_Problem requirements_: Determine how many lines of the data include the word "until", and write only that number.
◇ ◇ ◇ ◇ ◇ ◇ ◇
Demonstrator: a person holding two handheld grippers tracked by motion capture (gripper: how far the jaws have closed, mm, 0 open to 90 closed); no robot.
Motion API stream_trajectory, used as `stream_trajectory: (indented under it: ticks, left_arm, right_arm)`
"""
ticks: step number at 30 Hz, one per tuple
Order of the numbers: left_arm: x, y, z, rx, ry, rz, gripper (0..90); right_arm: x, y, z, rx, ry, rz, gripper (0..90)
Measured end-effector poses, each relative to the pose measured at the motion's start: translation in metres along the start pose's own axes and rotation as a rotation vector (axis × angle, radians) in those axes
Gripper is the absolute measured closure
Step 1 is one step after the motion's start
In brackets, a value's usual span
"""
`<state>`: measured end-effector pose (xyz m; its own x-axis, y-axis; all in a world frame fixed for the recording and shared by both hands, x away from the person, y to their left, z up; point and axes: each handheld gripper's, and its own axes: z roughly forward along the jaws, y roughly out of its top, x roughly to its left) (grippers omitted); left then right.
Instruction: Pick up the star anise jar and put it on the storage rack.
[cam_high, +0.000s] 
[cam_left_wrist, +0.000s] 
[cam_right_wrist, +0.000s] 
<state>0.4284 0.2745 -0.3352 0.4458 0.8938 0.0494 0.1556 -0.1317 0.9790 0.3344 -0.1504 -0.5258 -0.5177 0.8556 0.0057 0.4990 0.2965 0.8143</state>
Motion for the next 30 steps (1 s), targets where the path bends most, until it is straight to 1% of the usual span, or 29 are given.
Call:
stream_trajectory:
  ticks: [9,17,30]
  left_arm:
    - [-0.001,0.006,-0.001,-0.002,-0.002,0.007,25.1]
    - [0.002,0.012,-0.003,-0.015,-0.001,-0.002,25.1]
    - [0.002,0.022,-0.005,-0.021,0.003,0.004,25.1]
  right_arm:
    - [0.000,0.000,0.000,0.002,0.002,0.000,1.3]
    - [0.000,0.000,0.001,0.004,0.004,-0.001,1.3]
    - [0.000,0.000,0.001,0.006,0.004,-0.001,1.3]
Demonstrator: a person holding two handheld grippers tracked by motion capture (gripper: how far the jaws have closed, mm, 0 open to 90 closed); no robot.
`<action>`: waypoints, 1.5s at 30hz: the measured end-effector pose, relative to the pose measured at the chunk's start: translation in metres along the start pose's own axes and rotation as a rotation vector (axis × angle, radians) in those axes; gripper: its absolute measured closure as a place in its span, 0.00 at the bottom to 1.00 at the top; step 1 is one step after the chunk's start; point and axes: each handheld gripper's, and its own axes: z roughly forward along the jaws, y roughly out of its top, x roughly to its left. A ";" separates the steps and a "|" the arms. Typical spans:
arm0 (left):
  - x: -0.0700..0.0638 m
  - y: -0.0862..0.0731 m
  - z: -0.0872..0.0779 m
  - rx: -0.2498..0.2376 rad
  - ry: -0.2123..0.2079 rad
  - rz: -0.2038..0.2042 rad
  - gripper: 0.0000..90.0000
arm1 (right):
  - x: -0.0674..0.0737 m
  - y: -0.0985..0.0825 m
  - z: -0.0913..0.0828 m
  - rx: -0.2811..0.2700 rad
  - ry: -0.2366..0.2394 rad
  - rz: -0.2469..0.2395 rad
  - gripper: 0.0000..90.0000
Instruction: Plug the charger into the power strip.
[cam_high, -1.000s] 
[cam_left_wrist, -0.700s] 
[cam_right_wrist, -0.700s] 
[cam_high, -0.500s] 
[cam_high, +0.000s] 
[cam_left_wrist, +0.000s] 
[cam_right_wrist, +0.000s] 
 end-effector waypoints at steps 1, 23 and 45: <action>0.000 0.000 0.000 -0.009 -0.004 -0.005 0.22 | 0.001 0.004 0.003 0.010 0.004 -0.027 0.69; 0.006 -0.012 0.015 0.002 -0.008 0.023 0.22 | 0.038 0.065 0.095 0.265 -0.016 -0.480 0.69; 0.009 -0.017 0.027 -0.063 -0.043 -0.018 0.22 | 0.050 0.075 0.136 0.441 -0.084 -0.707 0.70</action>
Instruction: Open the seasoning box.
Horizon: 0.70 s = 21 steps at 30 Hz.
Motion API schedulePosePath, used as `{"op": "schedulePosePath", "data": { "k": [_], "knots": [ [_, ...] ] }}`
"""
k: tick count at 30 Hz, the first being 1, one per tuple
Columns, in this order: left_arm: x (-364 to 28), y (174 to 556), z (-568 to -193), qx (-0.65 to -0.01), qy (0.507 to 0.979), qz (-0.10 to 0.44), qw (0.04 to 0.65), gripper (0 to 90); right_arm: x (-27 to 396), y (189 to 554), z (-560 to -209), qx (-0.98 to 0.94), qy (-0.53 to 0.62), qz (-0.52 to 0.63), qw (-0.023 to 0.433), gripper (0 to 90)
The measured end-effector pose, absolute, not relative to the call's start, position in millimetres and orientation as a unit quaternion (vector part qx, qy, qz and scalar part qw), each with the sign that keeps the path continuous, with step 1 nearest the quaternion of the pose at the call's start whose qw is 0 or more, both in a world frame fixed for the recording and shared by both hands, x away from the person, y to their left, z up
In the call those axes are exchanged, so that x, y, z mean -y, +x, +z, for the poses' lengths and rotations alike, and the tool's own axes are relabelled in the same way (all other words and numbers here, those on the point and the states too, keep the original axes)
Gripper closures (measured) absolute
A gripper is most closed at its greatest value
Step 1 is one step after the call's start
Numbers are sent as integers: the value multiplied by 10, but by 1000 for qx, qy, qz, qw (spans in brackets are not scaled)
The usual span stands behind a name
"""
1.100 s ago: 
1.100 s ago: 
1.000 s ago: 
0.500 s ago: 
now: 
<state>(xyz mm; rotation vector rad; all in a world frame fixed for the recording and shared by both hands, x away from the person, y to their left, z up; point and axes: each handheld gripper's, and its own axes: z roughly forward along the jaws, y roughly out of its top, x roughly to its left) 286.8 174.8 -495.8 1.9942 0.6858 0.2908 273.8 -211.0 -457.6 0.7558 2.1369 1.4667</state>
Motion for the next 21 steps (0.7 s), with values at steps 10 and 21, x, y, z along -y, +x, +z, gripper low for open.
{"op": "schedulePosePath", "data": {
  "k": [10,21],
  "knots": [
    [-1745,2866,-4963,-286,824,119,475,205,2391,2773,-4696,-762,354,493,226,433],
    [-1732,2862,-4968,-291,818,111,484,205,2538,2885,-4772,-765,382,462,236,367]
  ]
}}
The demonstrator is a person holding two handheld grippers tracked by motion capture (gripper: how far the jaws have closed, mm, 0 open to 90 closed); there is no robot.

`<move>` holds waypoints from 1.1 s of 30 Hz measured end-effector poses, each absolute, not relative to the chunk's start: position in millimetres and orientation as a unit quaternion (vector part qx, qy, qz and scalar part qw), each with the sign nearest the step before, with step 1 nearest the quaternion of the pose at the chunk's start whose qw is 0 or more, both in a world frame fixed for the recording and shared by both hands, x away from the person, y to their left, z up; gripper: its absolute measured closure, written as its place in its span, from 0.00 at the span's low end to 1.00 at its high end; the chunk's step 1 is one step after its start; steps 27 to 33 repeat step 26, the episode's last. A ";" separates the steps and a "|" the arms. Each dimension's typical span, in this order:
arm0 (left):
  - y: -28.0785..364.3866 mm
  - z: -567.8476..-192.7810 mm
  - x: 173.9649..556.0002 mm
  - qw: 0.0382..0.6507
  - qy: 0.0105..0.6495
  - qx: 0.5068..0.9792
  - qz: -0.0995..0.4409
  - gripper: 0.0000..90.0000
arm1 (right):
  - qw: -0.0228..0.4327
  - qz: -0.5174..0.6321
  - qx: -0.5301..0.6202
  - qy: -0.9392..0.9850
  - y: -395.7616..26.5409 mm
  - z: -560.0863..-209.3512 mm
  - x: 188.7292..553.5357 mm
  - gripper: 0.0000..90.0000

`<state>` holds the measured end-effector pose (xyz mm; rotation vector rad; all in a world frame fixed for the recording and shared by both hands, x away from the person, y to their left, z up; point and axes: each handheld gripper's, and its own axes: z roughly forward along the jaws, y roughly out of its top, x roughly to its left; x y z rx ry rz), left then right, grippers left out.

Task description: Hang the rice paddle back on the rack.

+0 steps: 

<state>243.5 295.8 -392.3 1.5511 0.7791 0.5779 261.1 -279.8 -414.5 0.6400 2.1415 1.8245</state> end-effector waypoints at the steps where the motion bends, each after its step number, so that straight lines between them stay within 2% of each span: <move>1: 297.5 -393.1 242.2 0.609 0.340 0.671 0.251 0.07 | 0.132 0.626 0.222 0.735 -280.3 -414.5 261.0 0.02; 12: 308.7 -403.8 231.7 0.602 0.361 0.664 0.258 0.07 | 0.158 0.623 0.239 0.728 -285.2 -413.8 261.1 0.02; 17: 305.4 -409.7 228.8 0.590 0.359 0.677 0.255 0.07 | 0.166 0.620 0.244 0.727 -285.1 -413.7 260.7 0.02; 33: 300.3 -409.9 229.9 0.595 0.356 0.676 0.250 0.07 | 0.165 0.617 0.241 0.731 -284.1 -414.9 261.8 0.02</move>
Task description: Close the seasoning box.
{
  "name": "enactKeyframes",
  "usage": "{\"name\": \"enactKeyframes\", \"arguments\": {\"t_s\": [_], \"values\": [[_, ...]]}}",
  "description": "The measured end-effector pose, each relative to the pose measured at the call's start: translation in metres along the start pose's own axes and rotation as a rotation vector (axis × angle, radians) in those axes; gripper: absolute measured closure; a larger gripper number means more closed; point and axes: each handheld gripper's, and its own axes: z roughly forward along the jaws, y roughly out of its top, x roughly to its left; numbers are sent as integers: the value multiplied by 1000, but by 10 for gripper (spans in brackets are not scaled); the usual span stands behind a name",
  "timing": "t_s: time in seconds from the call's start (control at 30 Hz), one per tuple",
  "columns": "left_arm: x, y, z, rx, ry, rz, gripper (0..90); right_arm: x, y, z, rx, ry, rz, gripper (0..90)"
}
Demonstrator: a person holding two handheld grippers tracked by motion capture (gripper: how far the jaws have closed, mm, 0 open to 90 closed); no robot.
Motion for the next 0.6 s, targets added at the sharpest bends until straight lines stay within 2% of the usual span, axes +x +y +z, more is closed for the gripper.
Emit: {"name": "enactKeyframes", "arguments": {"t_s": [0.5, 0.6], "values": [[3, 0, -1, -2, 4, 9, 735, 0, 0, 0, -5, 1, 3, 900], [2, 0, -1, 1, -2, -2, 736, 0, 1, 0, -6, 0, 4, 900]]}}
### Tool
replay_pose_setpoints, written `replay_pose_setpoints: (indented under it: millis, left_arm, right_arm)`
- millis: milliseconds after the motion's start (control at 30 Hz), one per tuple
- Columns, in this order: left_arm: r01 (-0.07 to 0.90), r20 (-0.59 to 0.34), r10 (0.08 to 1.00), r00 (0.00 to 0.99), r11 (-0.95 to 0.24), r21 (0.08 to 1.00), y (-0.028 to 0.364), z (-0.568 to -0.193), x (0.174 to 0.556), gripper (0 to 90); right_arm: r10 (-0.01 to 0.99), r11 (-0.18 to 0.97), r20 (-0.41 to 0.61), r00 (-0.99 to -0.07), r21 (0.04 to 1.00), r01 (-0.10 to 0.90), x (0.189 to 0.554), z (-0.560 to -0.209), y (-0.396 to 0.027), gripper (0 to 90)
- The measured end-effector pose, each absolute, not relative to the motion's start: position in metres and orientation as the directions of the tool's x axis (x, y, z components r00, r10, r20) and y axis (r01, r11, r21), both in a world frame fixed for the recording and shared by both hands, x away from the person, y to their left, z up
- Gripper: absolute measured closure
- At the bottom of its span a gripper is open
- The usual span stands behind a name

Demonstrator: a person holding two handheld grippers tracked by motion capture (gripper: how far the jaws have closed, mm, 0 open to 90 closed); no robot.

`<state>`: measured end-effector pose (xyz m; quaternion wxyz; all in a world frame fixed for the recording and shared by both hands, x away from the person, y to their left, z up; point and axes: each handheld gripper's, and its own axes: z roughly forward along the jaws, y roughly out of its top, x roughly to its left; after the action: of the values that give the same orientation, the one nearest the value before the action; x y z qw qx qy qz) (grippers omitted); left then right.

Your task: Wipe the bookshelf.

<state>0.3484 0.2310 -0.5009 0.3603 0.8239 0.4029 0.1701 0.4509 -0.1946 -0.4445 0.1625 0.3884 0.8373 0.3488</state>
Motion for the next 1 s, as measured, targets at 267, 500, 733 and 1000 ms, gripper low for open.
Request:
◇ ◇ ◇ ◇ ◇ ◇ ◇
_Solution for this exercise_: 2